[PATCH V5 0/3] Use efi_rts_wq to invoke EFI Runtime Services

From: Sai Praneeth Prakhya
Date: Mon May 28 2018 - 22:21:04 EST


From: Sai Praneeth <sai.praneeth.prakhya@xxxxxxxxx>

Problem statement:
------------------
Presently, efi_runtime_services() silently switch %cr3 from swapper_pgd
to efi_pgd. As a consequence, kernel code that runs in efi_pgd (e.g.,
perf code via an NMI) will have incorrect user space mappings[1]. This
could lead to otherwise unexpected access errors and, worse, unauthorized
access to firmware code and data.

Detailed discussion of problem statement:
-----------------------------------------
As this switch is not propagated to other kernel subsystems; they will
wrongly assume that swapper_pgd is still in use and it can lead to
following issues:

1. If kernel code tries to access user space addresses while in efi_pgd,
it could lead to unauthorized accesses to firmware code/data.
(e.g: <__>/copy_from_user_nmi()).
[This could also be disastrous if the frame pointer happens to point at
MMIO in the EFI runtime mappings] - Mark Rutland.

An example of a subsystem that could touch user space while in efi_pgd is
perf. Assume that we are in efi_pgd, a user could use perf to profile
some user data and depending on the address the user is trying to
profile, two things could happen.
1. If the mappings are absent, perf fails to profile.
2. If efi_pgd does have mappings for the requested address (these
mappings are erroneous), perf profiles firmware code/data. If the
address is MMIO'ed, perf could have potentially changed some device state.

The culprit in both the cases is, EFI subsystem swapping out pgd and not
perf. Because, EFI subsystem has broken the *general assumption* that
all other subsystems rely on - "user space might be valid and nobody has
switched %cr3".

Solutions:
----------
There are two ways to fix this issue:
1. Educate about pgd change to *all* the subsystems that could
potentially access user space while in efi_pgd.
On x86, AFAIK, it could happen only when some one touches user space
from the back of an NMI (a quick audit on <__>/copy_from_user_nmi,
showed perf and oprofile). On arm, it could happen from multiple
places as arm runs efi_runtime_services() interrupts enabled (ARM folks,
please comment on this as I might be wrong); whereas x86 runs
efi_runtime_services() interrupts disabled.

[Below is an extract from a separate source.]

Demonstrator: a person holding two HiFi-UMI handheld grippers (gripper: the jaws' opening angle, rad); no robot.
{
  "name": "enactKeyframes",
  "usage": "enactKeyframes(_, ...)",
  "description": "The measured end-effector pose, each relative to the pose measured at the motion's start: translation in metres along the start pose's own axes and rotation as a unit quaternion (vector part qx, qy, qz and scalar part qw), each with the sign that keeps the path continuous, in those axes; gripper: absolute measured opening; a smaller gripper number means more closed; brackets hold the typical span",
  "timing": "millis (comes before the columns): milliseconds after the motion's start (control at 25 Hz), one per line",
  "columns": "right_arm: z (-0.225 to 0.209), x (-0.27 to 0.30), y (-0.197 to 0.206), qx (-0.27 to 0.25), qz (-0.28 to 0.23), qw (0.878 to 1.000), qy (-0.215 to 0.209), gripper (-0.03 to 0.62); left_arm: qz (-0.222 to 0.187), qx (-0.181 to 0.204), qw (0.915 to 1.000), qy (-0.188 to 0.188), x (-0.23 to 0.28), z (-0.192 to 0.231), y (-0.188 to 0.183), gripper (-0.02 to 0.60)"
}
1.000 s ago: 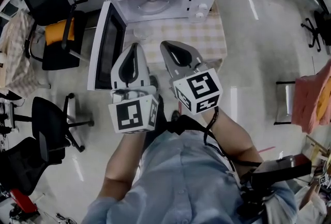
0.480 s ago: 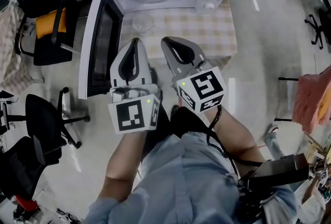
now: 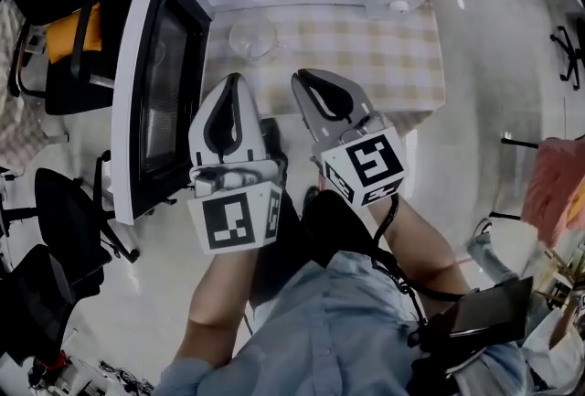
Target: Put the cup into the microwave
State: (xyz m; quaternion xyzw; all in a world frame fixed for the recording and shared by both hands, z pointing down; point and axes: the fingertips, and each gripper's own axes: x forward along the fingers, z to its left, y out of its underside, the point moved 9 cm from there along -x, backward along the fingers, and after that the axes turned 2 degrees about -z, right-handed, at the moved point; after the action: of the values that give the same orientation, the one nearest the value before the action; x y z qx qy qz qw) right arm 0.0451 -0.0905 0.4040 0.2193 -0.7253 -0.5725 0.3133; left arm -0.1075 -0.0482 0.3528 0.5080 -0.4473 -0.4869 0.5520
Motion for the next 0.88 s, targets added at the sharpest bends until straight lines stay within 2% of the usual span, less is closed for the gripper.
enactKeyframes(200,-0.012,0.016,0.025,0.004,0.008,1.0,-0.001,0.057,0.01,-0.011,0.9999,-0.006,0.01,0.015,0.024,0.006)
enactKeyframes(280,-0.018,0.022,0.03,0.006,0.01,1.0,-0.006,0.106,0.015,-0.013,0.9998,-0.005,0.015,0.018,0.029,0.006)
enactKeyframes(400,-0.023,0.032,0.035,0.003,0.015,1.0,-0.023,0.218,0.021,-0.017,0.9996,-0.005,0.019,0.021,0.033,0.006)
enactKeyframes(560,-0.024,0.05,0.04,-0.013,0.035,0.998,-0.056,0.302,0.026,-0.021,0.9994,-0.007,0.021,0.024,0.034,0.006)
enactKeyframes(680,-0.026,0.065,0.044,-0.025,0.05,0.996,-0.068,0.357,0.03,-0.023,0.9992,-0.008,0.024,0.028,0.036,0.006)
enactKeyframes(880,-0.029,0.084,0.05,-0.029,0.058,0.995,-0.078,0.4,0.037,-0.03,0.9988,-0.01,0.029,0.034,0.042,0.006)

I think, this solution isn't holistic because
a. Any other subsystem might well do the same, if not now, in future.
b. Also, this solution looks simpler on x86 but not true if it's the
same for arm (ARM folks, please comment on this as I might be wrong).
c. This solution looks like a work around rather than addressing the issue.

2. Running efi_runtime_services() in kthread context.
This makes sense because efi_pgd doesn't have user space and kthread
by definition means that user space is not valid. Any kernel code that
tries to touch user space while in kthread is buggy in itself. If so,
it should be an easy fix in the other subsystem. This also take us one
step closer to long awaiting proposal of Andy - Running EFI at CPL 3.

What does this patch set do?
----------------------------
Introduce efi_rts_wq (EFI runtime services work queue).
When a user process requests the kernel to execute any efi_runtime_service(),
kernel queues the work to efi_rts_wq, a kthread comes along, switches to
efi_pgd and executes efi_runtime_service() in kthread context. IOW, this
patch set adds support to the EFI subsystem to handle all calls to
efi_runtime_services() using a work queue (which in turn uses kthread).

How running efi_runtime_services() in kthread fixes above discussed issues?
---------------------------------------------------------------------------
If we run efi_runtime_services() in kthread context and if perf
checks for it, we could get both the above scenarios correct by perf
aborting the profiling. Not only perf, but any subsystem that tries to
touch user space should first check for kthread context and if so,
should abort.

Q. If we still need check for kthread context in other subsystems that
access user space, what does this patch set fix?
A. This patch set makes sure that EFI subsystem is not at fault.
Without this patch set the blame is upon EFI subsystem, because it's the
one that changed pgd and hasn't communicated this change to everyone and
hence broke the general assumption. Running efi_runtime_services() in
kthread means explicitly communicating that user space is invalid, now
it's the responsibility of other subsystem to make sure that it's
running in right context.

Testing:
--------
Tested using LUV (Linux UEFI Validation) for x86_64, x86_32 and arm64
(qemu only). Will appreciate the effort if someone could test the
patches on real ARM/ARM64 machines.
LUV: https://01.org/linux-uefi-validation

Credits:
--------
Thanks to Ricardo, Dan, Miguel, Mark, Peter Z and Ard for reviews and
suggestions. Thanks to Boris and Andy for making me think through/help
on what I am addressing with this patch set.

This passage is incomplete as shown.